Amel Abdullah  Identity Verified
Jordan
Arabic to English
+ ...
Opinion: Keep the images Dec 2

Personally, I would want the images to remain in place to aid my understanding of the text. Formatting issues can always be fixed later on.

John Fossey
Tina Vonhof
A. & S. Witte
Alison Jenner
ahartje
Christine Andersen
 

Tina Vonhof
Canada
Local time: 07:29
Member (2006)
Dutch to English
+ ...
Agree with Amel Dec 2

Amel Abdullah wrote:

Personally, I would want the images to remain in place to aid my understanding of the text. Formatting issues can always be fixed later on.
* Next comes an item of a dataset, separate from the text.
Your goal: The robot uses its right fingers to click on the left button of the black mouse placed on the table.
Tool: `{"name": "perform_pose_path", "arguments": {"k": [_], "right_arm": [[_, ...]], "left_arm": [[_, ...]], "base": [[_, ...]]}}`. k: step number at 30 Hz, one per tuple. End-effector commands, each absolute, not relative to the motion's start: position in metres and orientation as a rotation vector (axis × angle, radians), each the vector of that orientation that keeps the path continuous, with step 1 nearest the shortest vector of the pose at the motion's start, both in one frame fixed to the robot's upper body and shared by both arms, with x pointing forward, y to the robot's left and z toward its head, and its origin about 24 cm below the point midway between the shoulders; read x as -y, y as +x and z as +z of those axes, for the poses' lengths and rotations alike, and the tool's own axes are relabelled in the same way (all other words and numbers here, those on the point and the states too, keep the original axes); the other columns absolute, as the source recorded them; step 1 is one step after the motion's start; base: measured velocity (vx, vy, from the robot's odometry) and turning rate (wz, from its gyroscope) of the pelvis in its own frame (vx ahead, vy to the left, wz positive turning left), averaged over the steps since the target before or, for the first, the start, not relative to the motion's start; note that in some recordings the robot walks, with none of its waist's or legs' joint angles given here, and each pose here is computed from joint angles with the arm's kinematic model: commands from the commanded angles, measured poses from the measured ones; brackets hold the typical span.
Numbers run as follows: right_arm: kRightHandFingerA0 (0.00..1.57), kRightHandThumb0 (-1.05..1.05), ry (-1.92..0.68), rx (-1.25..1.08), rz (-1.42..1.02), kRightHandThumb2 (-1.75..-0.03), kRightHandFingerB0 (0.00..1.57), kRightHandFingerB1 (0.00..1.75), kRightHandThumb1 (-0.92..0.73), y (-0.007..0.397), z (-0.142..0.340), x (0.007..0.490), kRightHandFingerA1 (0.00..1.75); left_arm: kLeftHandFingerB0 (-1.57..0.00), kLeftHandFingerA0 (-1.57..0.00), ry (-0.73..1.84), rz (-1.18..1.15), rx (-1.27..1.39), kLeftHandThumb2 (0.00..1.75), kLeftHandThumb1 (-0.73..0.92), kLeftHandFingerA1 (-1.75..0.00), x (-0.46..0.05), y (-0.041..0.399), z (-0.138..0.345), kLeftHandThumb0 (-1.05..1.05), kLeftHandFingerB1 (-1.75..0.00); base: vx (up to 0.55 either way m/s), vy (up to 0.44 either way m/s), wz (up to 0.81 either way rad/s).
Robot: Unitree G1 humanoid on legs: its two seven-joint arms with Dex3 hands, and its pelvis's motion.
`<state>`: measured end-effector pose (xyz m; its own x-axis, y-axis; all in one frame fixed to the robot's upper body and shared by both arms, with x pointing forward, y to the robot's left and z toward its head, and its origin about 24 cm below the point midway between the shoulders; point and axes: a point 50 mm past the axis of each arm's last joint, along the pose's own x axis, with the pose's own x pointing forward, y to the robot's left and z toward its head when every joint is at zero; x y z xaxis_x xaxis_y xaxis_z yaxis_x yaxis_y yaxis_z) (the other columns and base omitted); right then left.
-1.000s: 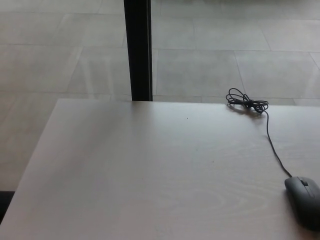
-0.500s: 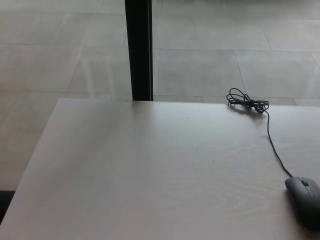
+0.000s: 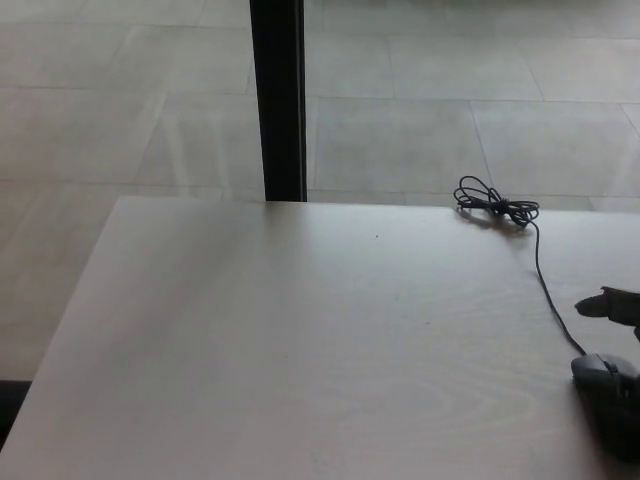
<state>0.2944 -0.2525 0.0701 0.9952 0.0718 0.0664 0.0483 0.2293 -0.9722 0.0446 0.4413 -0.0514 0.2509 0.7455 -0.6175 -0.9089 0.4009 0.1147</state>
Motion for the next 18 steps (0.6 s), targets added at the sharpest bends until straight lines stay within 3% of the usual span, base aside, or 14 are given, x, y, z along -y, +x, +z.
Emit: {"name": "perform_pose_path", "arguments": {"k": [1, 2, 4, 5, 6, 7, 8, 9, 10, 11, 13, 14, 17, 18], "right_arm": [[1.03, -0.69, -1.593, 0.133, 0.122, -0.61, 0.55, 0.38, -0.71, 0.2913, 0.0620, 0.2597, 1.56], [0.93, -0.70, -1.617, 0.130, 0.138, -0.67, 0.52, 0.39, -0.69, 0.2918, 0.0618, 0.2598, 1.64], [0.93, -0.70, -1.650, 0.127, 0.156, -0.67, 0.52, 0.39, -0.69, 0.2923, 0.0614, 0.2605, 1.64], [0.89, -0.69, -1.654, 0.137, 0.153, -0.67, 0.53, 0.39, -0.68, 0.2923, 0.0614, 0.2603, 1.70], [0.94, -0.65, -1.673, 0.145, 0.167, -0.60, 0.54, 0.38, -0.69, 0.2925, 0.0612, 0.2601, 1.51], [1.07, -0.66, -1.662, 0.170, 0.159, -0.84, 0.50, 0.51, -0.51, 0.2920, 0.0617, 0.2603, 1.36], [1.06, -0.62, -1.672, 0.161, 0.167, -0.92, 0.48, 0.53, -0.53, 0.2919, 0.0625, 0.2607, 1.17], [0.99, -0.52, -1.679, 0.152, 0.170, -0.60, 0.55, 0.37, -0.62, 0.2924, 0.0627, 0.2612, 1.29], [0.98, -0.45, -1.686, 0.163, 0.165, -0.60, 0.57, 0.39, -0.59, 0.2931, 0.0643, 0.2618, 1.41], [0.95, -0.42, -1.689, 0.167, 0.163, -0.60, 0.56, 0.40, -0.58, 0.2937, 0.0650, 0.2623, 1.44], [0.95, -0.40, -1.691, 0.168, 0.166, -0.58, 0.56, 0.39, -0.60, 0.2951, 0.0664, 0.2629, 1.49], [0.92, -0.39, -1.685, 0.164, 0.165, -0.58, 0.56, 0.39, -0.62, 0.2953, 0.0670, 0.2631, 1.48], [0.90, -0.41, -1.688, 0.167, 0.162, -0.63, 0.54, 0.40, -0.64, 0.2965, 0.0701, 0.2645, 1.47], [0.91, -0.42, -1.682, 0.172, 0.159, -0.62, 0.55, 0.40, -0.64, 0.2964, 0.0703, 0.2647, 1.46]], "left_arm": [[-0.37, -0.65, -0.259, 1.180, -0.616, 0.78, 0.92, -0.67, -0.4533, 0.0457, -0.0379, -0.87, -0.44], [-0.36, -0.69, -0.262, 1.179, -0.614, 1.14, 0.77, -0.75, -0.4536, 0.0456, -0.0377, -0.83, -0.54], [-0.36, -0.69, -0.262, 1.172, -0.613, 1.14, 0.77, -0.75, -0.4536, 0.0453, -0.0376, -0.83, -0.54], [-0.40, -0.69, -0.241, 1.170, -0.613, 0.76, 0.92, -0.69, -0.4535, 0.0451, -0.0373, -0.88, -0.44], [-0.34, -0.62, -0.241, 1.163, -0.615, 1.14, 0.77, -0.73, -0.4535, 0.0446, -0.0374, -0.83, -0.54], [-0.37, -0.61, -0.242, 1.164, -0.617, 0.76, 0.92, -0.65, -0.4534, 0.0445, -0.0376, -0.84, -0.44], [-0.34, -0.61, -0.246, 1.166, -0.618, 1.14, 0.77, -0.70, -0.4534, 0.0445, -0.0377, -0.83, -0.54], [-0.39, -0.66, -0.240, 1.165, -0.621, 0.76, 0.92, -0.63, -0.4533, 0.0445, -0.0378, -0.85, -0.42], [-0.34, -0.63, -0.239, 1.165, -0.624, 1.14, 0.78, -0.70, -0.4535, 0.0447, -0.0376, -0.82, -0.53], [-0.39, -0.66, -0.245, 1.167, -0.620, 0.77, 0.92, -0.64, -0.4536, 0.0448, -0.0375, -0.84, -0.42], [-0.35, -0.63, -0.249, 1.172, -0.613, 1.15, 0.77, -0.72, -0.4543, 0.0446, -0.0367, -0.81, -0.55], [-0.39, -0.72, -0.247, 1.172, -0.612, 0.77, 0.92, -0.68, -0.4544, 0.0441, -0.0365, -0.84, -0.42], [-0.39, -0.65, -0.249, 1.161, -0.609, 0.78, 0.92, -0.69, -0.4543, 0.0432, -0.0367, -0.87, -0.46], [-0.35, -0.63, -0.250, 1.168, -0.607, 1.14, 0.77, -0.73, -0.4544, 0.0432, -0.0366, -0.83, -0.55]], "base": [[0.00, 0.000, 0.00], [0.00, 0.000, 0.00], [0.00, 0.000, 0.00], [0.00, 0.000, 0.00], [0.00, 0.000, 0.00], [0.00, 0.000, 0.00], [0.00, 0.000, 0.00], [0.00, 0.000, 0.00], [0.00, 0.000, 0.00], [0.00, 0.000, 0.00], [0.00, 0.000, 0.00], [0.00, 0.000, 0.00], [0.00, 0.000, 0.00], [0.00, 0.000, 0.00]]}}
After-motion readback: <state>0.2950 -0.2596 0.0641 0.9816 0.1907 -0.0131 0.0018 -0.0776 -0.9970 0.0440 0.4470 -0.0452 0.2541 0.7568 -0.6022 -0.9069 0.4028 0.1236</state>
One way to keep the layout is to insert a table with one row and two columns, put the text in the left box and the illustration in the right box. That way the layout will not change if more text is added. Later, you could make the borders invisible, center the picture in the box to make it look more on a level with the text and, if possible, move the center line to give as much space as possible to the text. The latter depends on the pictures that follow because you would want the layout to be the same for all of them.

P.S. I'm talking about tables in MS Word here. I don't know how it would work with other word processors or CAT tools.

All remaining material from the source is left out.